As ever, the T44U conference is a great event. The staff and attendees are always friendly and chatty, and as a result you get a real community feel and an insight into how other universities (being the sector we are in) deal with various other problems and issues that normally you would feel alone in. It is great to say we are not, and in the HE sector I have found many a colleague who is happy for me (or anyone) to contact and offer help and advice where needed.
However, we are also in the ‘technology’ and in particular ‘developer’ community also.
And in this sector there is something going on a lot that is however not talked about – Mental Health issues.
You see, we work in an area that not only allows multiple pieces of work to land on your plate, when your plate is already very full; but we also work in a sector where the technology we use updates almost as quick as you can hear about it.
“Oh, have you seen this new way of doing X and Y?”
“Do you mean that old method, it has been replaced already with Z… oh and I think there is T coming along too”
So even before you begin, you are already out of date and having to up skill.
One of the guest speakers at the conference – Christopher Murphy @fehler – talked very frankly about how this got so much for him and the dark days that followed this period leading up to an attempted suicide. Thankfully he is still with us and using his experience to try and highlight this to other people.
During his talk in particular he explored ‘status anxiety’,‘ imposter syndrome’ and the ideas of Dr Steve Peters’ as outlined in the book ‘The Chimp Paradox’ – this is now #1 on my list of books to get.
He mentioned about the working days blurring around the edges. It used to be 9-5, then 9-6. Then moved to 8-6, 8-7, 8-8 etc etc. When you are home or during the weekends your phone will go with emails that you ‘have to deal with’ and then before you know it you have not actually stopped working for the day, you are just not ‘at’ work.

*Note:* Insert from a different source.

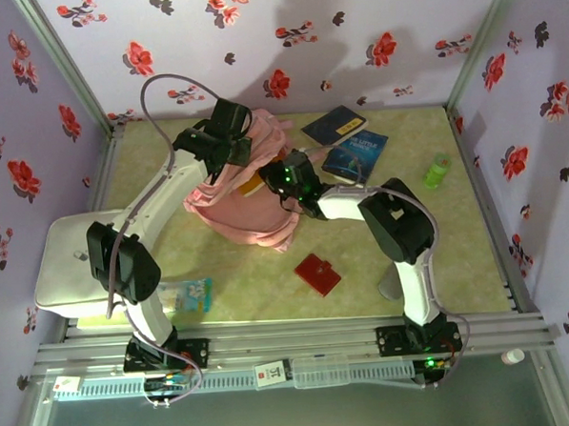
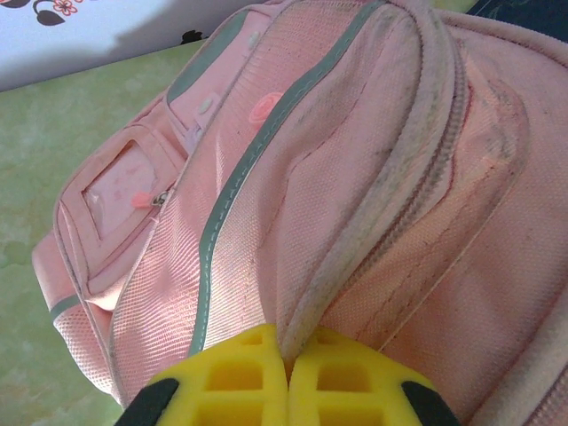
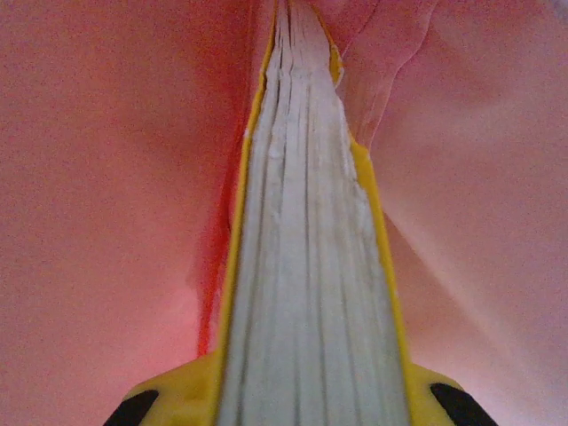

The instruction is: Pack books, pencil case, and school supplies into a backpack

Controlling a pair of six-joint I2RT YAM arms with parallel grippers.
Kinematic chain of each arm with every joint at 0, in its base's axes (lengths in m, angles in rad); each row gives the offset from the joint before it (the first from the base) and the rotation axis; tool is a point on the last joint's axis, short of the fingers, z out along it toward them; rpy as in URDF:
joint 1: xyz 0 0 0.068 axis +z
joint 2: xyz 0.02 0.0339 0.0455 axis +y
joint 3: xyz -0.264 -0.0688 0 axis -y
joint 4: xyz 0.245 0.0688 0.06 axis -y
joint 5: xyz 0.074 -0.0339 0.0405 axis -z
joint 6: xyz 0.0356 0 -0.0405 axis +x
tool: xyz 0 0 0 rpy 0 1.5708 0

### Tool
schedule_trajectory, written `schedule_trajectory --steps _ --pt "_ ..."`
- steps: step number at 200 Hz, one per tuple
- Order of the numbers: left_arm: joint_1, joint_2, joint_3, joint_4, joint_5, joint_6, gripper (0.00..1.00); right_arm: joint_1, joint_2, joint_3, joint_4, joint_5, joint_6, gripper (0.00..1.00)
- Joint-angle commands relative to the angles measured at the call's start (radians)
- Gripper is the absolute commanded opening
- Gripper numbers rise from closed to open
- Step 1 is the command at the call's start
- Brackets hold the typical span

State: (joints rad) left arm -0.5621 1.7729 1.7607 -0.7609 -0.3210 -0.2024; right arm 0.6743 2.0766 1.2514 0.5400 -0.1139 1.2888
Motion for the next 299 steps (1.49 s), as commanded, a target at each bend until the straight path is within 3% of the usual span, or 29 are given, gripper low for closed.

When I first started working in the web industry, I used to think this was not bad, kind of a reward for working on something ‘cool’ with other fun developers. Now after spending 10+ years in it I am not of that thinking. I try and make sure I stick as close to my hours as possible with the exception of anything urgent of course. If we can plan it in better where available this will be less also. This way I can keep my work/life balance as good as is possible.
If I can now go back briefly to the skills and technologies that the average developer has to learn and keep abreast of while still doing their day to day work you can see how these hours do become even more blurry as you are having to teach yourself new things constantly.
In the last few years alone, I am being over dramatic ever so slightly for effect (although, not as over dramatic on hindsight); I have had to look at and keep up with the below while having to fit in my day to day tasks.
- Changes in the way our CMS (T4) works/versions
- Frameworks to build a vast number of websites to sometimes individual needs
Within these frameworks do we go:- Responsive, and if so which framework do we choose or do we build our own
- Agile, as above
- Liquid, as above
- Separate mobile sites
- Separate app sites
- Which language to develop these in, which tools to use, which platforms…
- …
- CSS – how to manage
Do we:- Go traditional CSS, CSS3
- Future plan in a team that might not all be able to use yet with LESS, SASS etc
- Analytics and campaigns – not just content reports anymore but tagging all this from the start with design through to live
- Programming/scripting languages: PHP, .NET, PERL, HTML, xHTML, HTML5, Javascript, Javascript libraries, Ruby, Java …
- Data stores: CMS, JSON, MYSQL, SQL, XML or any of the other that have popped up such as couchdb, mongodb, sql lite …
And countless more that I could list.
The point I think to all of this, and one that Christopher Murphy tried to get across, is that we sometimes need to take a step back. Assess the situation properly and not just react using the ‘chimp’ part of our brain (that will make sense if you read the book or have heard him speak) and learn to say, wait for it, No.
We simply can’t learn everything, do everything even though we feel that we do. Sometimes we have to be honest and say no.